Your answer must be every line of the data that holds the string "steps".

[Records excerpted from a collection]

>>>

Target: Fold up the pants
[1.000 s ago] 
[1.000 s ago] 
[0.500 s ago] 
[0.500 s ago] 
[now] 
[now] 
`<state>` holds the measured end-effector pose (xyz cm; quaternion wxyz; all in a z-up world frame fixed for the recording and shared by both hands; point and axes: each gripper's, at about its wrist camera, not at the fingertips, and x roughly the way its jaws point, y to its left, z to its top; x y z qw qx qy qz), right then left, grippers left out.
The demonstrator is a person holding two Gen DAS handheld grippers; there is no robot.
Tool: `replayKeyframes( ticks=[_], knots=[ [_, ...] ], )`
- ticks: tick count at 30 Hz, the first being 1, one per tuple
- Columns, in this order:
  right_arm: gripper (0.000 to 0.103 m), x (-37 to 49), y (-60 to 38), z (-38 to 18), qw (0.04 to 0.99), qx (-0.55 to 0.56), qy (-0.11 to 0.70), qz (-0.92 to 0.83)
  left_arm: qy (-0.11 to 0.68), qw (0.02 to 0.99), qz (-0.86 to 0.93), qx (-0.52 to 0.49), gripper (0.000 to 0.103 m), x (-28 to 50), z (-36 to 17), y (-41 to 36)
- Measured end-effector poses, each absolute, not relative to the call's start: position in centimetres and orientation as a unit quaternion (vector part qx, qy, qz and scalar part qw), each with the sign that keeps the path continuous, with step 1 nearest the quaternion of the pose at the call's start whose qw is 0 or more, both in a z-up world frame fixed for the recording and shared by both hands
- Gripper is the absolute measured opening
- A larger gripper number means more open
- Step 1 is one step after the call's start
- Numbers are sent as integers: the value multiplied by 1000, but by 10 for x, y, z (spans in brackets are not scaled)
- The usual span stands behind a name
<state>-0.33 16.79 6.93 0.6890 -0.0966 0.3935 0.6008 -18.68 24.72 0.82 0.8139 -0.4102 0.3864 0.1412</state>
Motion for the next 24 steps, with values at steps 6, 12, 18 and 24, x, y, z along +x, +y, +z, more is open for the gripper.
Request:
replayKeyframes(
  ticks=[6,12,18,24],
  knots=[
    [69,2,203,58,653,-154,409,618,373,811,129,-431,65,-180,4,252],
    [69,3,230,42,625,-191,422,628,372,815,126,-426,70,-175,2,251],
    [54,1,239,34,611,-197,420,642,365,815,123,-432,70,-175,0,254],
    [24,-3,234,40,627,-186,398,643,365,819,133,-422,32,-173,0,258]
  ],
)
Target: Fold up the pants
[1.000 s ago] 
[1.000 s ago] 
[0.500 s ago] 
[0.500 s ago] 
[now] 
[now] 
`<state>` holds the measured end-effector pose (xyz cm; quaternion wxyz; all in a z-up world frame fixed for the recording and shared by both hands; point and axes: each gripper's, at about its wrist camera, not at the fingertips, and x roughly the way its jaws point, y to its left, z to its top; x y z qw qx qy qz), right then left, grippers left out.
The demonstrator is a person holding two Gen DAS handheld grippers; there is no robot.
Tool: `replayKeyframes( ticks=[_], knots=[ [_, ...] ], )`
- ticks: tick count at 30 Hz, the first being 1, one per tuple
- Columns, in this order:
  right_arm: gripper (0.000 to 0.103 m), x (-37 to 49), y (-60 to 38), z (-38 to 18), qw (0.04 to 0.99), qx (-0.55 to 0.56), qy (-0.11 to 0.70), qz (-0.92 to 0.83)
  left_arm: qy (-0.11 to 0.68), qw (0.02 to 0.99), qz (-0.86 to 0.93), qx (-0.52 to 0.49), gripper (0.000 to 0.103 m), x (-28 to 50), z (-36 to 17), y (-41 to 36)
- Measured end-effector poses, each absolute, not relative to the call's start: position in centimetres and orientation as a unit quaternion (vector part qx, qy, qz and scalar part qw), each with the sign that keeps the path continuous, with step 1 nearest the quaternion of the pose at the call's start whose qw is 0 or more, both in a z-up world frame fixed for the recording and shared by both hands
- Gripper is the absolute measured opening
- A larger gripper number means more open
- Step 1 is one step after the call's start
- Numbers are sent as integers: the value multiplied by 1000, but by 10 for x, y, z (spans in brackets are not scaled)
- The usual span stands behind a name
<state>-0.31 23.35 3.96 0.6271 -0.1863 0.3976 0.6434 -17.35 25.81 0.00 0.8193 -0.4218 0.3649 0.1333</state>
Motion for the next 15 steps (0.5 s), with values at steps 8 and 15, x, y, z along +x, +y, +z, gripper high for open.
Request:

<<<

### Result for this task
Motion for the next 24 steps, with values at steps 6, 12, 18 and 24, x, y, z along +x, +y, +z, more is open for the gripper.
Motion for the next 15 steps (0.5 s), with values at steps 8 and 15, x, y, z along +x, +y, +z, gripper high for open.

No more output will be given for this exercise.